## THE PROBLEM
A faithful copy is required. Print each line of the data exactly and omit the pictures.

## DATA BLOCK
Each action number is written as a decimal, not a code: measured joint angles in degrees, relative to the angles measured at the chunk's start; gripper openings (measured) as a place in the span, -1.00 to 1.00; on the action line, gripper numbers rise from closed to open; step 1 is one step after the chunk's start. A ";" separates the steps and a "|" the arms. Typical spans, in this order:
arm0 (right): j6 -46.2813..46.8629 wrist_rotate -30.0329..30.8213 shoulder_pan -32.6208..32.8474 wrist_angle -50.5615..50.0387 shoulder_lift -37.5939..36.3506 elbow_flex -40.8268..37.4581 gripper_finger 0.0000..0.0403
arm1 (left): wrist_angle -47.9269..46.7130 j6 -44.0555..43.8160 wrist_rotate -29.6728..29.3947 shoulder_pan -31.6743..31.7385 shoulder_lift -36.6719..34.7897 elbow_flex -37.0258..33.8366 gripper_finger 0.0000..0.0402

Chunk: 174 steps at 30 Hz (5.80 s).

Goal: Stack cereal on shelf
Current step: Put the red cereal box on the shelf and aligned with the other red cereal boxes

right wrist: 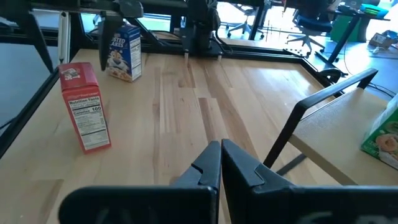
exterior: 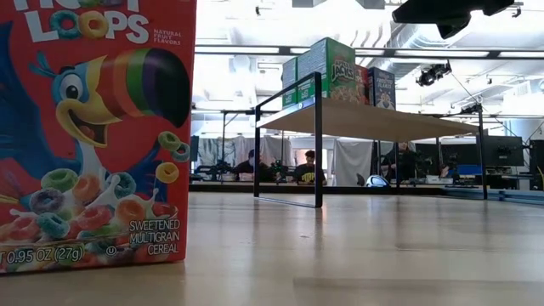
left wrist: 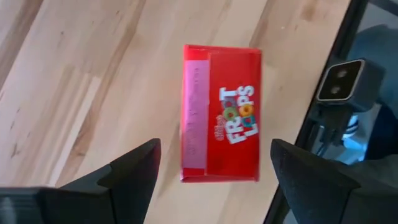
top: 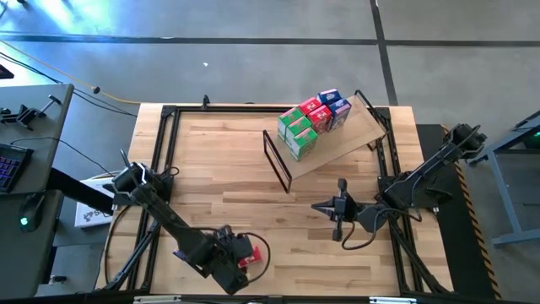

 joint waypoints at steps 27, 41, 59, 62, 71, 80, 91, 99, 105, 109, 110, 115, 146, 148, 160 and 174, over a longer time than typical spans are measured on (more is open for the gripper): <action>1.23 -4.70 -0.02 -0.70 -0.04 0.00 -1.00 | -0.63 7.67 -2.91 2.82 2.54 -0.04 -0.21; 2.47 -1.37 4.52 -12.54 -13.73 0.00 -1.00 | 19.03 38.81 3.24 21.93 2.89 3.39 -0.21; 8.98 -0.02 4.68 -22.97 -17.81 0.00 -1.00 | 23.74 46.36 10.79 30.36 4.97 4.35 -0.21; 9.52 0.00 4.68 -22.99 -17.81 0.00 -1.00 | 23.83 46.09 10.58 30.36 5.40 4.39 -0.21; 12.63 -1.18 2.60 -22.88 -15.50 0.00 -0.99 | 23.08 46.06 7.99 29.97 5.40 4.37 -0.21; 12.95 -3.04 0.82 -21.00 -12.97 0.00 -0.99 | 18.83 44.84 4.47 27.73 5.40 4.37 -0.15; 12.90 -4.89 0.54 -20.33 -12.92 0.00 -0.99 | 14.86 42.50 -0.09 25.46 5.40 4.37 0.03; 12.93 -6.25 0.53 -20.31 -12.92 0.00 -0.72 | 14.27 42.46 1.05 24.95 5.16 4.37 0.15; 13.47 -9.69 0.52 -20.29 -10.21 0.00 -0.24 | 11.46 40.68 -3.39 20.65 2.48 2.83 0.10; 13.77 -11.16 -0.03 -20.31 -4.99 0.00 0.06 | 11.54 36.20 -6.46 17.85 2.27 -3.41 -0.02; 14.09 -11.20 -0.30 -20.30 -3.66 0.00 0.12 | 12.32 34.71 -7.16 17.37 2.04 -5.18 -0.06; 15.61 -13.34 -1.36 -18.52 0.69 -2.30 0.26 | 20.99 28.30 -9.31 15.80 0.44 -14.61 -0.28; 3.14 -31.08 -17.00 54.92 20.98 -29.29 0.25 | 73.54 23.47 0.61 23.06 -5.37 -44.54 -0.71; 3.17 -31.46 -17.43 55.69 23.35 -28.47 0.25 | 73.48 23.53 0.66 23.21 -5.35 -44.54 -0.71; 1.28 -34.15 -17.46 62.12 31.22 -25.14 0.25 | 73.56 23.81 0.68 23.43 -5.35 -44.54 -0.71; 1.96 -34.73 -17.46 61.45 32.01 -25.13 -0.16 | 73.59 25.52 -0.31 23.41 -5.86 -44.54 -0.71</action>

## SOLUTION TO THIS PROBLEM
Each action number is written as a decimal, not a code: measured joint angles in degrees, relative to the angles measured at the chunk's start; gripper openings (measured) as a place in the span, -1.00 to 1.00; on the action line, gripper numbers rise from closed to open; step 1 is one step after the chunk's start. A ";" separates the steps and a "|" the arms. Typical spans, in this order:
arm0 (right): j6 -46.2813..46.8629 wrist_rotate -30.0329..30.8213 shoulder_pan -32.6208..32.8474 wrist_angle -50.5615..50.0387 shoulder_lift -37.5939..36.3506 elbow_flex -40.8268..37.4581 gripper_finger 0.0000..0.0403
arm1 (left): wrist_angle -47.9269..46.7130 j6 -44.0555..43.8160 wrist_rotate -29.6728..29.3947 shoulder_pan -31.6743..31.7385 shoulder_lift -36.6719..34.7897 elbow_flex -37.0258..33.8366 gripper_finger 0.0000..0.0402

Chunk: 174 steps at 30 Hz (5.80 s).

Goal: Stack cereal on shelf
Current step: Put the red cereal box on the shelf and aligned with the other red cereal boxes

right wrist: 
exterior: 
left wrist: 
top: 

 joint waypoints at steps 27, 41, 59, 62, 71, 80, 91, 99, 105, 109, 110, 115, 146, 148, 160 and 174, over a longer time than typical spans are measured on (more is open for the gripper): <action>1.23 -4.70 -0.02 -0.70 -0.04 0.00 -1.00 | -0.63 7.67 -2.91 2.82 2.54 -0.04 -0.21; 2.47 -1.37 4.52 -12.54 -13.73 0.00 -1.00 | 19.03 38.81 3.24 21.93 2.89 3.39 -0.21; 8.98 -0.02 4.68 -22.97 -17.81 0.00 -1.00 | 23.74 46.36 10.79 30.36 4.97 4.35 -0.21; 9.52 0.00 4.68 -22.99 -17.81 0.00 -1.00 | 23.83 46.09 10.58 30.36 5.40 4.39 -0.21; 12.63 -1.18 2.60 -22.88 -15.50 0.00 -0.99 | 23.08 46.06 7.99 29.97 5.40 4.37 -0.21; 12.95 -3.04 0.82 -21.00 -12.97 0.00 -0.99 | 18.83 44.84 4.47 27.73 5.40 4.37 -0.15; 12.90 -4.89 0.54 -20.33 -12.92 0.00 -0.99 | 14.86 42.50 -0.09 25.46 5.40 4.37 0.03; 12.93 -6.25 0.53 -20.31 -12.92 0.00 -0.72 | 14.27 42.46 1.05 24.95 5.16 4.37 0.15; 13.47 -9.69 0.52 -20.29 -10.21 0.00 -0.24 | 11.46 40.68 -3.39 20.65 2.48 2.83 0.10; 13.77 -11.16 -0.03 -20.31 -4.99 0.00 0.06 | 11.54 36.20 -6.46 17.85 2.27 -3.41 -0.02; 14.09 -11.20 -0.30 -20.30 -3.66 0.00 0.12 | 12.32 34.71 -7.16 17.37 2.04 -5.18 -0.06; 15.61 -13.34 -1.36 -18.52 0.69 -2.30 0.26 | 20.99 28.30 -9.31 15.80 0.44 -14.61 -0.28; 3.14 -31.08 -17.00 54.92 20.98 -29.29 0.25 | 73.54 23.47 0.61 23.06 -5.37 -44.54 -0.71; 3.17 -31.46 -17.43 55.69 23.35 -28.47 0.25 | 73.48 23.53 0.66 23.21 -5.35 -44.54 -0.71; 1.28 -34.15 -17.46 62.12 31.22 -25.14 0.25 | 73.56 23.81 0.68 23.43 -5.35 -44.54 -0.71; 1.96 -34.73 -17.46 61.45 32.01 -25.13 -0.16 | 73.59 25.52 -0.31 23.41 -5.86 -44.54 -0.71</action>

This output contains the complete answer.